The above problems have all contributed to Malkin’s statistical drop, but each of these factors point to one larger issue — his inability to adapt. His game has changed very little since entering the NHL as a rookie in 2006. Before we judge Geno too harshly, it’s worth examining the last four scoring champions. With one notable exception, they’ve followed a similar path.
Thanks to a staggering 65 goals in the 2007-08 season, Alexander Ovechkin won the scoring title with 112 points. Headlined by only 15 goals through 46 games this year, however, OV’s production in both points and goals has dropped each season since his Art Ross campaign. What changed? For one, defenders are stepping up on the former league MVP and not allowing him to use them as a screen. Opponents are also tightening their backcheck, stripping Ovechkin of time and space. By forcing him to abandon his feared wrist shot, opponents have largely neutralized the Russian forward this season. The ‘Great 8′ has not adjusted and, as a result, is on pace for his lowest point total ever.
Last year’s Art Ross winner, Henrik Sedin, won the award with only 29 goals. Even with four more games played, Sedin’s 9 goals this year have him sitting 11 points behind Crosby for the scoring lead. Less than a year after his finest frame as a professional, Sedin’s impact is being felt less by Western Conference foes. Do not expect the Swedish twin to win another scoring title until he becomes a legitimate scoring threat.
Of the last four scoring champions, only one has transformed his game enough to become even more dangerous. Recognized as set-up man and dirty goal scorer early in his career, Sidney Crosby has now become the most potent offensive player in the game. He has developed his long range shot as well as his deflection skills to become not only the best passer in the NHL but possibly the best scorer as well. After finishing with 84 assists in 2006-07, Crosby won the Rocket Richard trophy as the league’s top goal scorer last season. Crosby is the only player over the last decade to both tally 80+ assists in a season and lead the league in goals in a season. He has adapted his game and is the best player on earth because of it.

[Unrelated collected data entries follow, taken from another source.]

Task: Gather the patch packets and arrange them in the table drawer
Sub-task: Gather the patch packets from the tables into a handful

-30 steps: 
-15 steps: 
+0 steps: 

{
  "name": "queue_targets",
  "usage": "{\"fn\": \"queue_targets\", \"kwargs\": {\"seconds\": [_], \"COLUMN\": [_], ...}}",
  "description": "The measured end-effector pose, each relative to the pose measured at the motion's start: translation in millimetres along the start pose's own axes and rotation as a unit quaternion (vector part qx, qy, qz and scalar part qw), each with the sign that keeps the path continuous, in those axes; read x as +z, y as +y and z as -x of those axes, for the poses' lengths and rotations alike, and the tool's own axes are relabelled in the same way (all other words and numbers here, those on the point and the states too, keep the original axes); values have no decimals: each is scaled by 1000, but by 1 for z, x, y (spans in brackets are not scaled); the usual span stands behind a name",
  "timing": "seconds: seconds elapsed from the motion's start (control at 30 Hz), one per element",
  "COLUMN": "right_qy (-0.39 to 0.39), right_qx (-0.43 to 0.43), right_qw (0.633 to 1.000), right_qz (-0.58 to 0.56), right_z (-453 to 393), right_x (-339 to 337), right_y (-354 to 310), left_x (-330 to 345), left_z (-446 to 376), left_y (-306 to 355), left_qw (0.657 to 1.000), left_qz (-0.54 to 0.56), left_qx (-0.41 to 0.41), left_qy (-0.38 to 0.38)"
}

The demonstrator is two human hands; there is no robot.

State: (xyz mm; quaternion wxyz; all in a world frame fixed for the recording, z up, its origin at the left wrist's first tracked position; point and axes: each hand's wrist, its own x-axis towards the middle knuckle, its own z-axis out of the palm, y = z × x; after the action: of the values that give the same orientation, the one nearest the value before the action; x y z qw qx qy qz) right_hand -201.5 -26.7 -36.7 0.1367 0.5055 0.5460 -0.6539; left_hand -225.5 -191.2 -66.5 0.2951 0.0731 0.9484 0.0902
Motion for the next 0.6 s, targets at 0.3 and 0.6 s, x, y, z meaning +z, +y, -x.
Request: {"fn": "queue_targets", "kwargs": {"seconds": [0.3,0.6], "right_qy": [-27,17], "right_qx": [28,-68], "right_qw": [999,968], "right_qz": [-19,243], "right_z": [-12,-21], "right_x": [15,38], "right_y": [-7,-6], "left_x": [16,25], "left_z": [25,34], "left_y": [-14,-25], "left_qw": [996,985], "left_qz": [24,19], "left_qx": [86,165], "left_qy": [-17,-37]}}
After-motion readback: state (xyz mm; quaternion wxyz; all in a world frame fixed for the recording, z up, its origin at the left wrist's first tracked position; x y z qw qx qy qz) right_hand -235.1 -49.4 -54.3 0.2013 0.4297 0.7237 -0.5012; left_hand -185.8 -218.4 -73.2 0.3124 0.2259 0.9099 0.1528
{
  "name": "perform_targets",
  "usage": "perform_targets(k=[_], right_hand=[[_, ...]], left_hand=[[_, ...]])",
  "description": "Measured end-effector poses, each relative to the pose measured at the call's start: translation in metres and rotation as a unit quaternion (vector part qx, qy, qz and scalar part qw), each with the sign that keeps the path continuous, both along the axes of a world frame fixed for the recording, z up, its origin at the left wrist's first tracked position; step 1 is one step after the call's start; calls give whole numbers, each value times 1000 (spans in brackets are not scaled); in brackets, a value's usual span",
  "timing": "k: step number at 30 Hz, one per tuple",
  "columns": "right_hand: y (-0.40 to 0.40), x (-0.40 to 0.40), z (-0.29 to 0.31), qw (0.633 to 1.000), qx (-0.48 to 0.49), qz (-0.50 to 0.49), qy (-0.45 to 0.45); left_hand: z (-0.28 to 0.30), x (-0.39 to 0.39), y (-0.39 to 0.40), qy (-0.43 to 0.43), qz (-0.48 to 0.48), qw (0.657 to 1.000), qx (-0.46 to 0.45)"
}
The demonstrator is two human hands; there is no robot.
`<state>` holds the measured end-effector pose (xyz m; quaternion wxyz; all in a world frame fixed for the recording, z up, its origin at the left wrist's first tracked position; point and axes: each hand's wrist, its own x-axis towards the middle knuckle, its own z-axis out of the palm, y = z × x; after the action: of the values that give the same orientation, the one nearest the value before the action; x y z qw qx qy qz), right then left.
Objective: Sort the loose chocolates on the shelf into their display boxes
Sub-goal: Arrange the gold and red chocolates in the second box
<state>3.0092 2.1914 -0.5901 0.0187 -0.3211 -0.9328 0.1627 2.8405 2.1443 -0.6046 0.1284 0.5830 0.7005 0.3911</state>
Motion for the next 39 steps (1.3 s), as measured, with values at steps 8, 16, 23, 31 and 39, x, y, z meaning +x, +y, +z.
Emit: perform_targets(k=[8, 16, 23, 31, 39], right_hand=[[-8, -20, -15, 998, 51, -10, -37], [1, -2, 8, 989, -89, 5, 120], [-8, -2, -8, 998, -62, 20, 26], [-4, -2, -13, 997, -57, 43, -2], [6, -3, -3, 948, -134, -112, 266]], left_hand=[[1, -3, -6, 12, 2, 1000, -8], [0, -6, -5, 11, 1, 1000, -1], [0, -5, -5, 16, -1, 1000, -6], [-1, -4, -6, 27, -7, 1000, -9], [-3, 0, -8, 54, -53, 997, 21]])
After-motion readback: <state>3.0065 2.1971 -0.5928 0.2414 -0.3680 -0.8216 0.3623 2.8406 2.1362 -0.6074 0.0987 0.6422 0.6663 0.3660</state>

Finally, consider Malkin’s Art Ross winning season. In 2008-09 he scored 113 points during the regular season. As with Ovechkin, Malkin also posted career lows in goals and points since his scoring title. It’s taken Geno a full 1.5 seasons to match the 113 he put up that year. Defenders are keeping space between themselves and Malkin, forcing him into the backcheck or going wide around them. Betraying a sense of frustration and impatience, the Penguins forward consistently skates into crowds or tries one move too many in a desperate attempt to ignite himself and his team.
There is a solution to Malkin’s problems, though, and it’s a simple one: become more dynamic.
Geno rarely scores a dirty goal or sets up his point men, and, speaking of the point, when was the last time Malkin deflected a slap shot from the blueline? Adjustments like these would go a long way toward providing Geno the most valuable asset in hockey: unpredictability. The NHL is too good now for players to never change their game. Just ask Ovechkin, Sedin, or even Steven Stamkos. The Tampa Bay Lightning power-play sniper has recorded only four man-advantage goals since November 20. Think teams are learning how to defend him?
The bottom line is that Malkin is still a defensive force and has the skill to score anytime he touches the puck. Talent-wise, there is no better player on the Penguins. Until he adapts his game, however, and becomes a more versatile, intelligent player he will continue to struggle.